Para que esto se produzca de forma adecuada, hay una serie de mecanismos, tanto
nerviosos como hormonales, que tienen como función ajustar y regular el ritmo de
vaciamiento del estómago. Por esto se trata de un proceso altamente controlado.
Como resumen e introducción a lo que viene ahora, el grado de constricción del
píloro para un vaciamiento más rápido o más lento del estómago puede aumentar o
disminuir bajo la influencia de señales reflejas nerviosas y humorales procedentes tanto
del estómago como del duodeno. Los factores gástricos (a) estimulan el vaciamiento del
estómago, mientras que los duodenales (b) lo ralentizan e inhiben (el duodeno no quiere
recibir más quimo de la cuenta). El duodeno envía las señales más potentes de control
del paso del quimo, de manera que no llegue en una proporción mayor a la que el
intestino delgado es capaz de digerir y absorber.
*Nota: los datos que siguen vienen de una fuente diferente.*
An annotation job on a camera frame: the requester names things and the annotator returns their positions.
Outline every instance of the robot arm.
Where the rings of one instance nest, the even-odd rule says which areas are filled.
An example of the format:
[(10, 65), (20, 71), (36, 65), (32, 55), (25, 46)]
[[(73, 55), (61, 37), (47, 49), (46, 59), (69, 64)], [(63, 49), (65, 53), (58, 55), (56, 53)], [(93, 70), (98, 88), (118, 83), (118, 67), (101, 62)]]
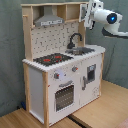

(a) Por un lado, el SNPS, a través del nervio vago y la acetilcolina, incitan la liberación
de gastrina.
(b) Por otro lado, el SNE está implicado en que el GRP (péptido liberador de
gastrina) incite la secreción de la misma. Por lo tanto, el SNE, mediante la liberación
de ACh incrementa la motilidad, y por medio del GRP incrementa la liberación de
gastrina.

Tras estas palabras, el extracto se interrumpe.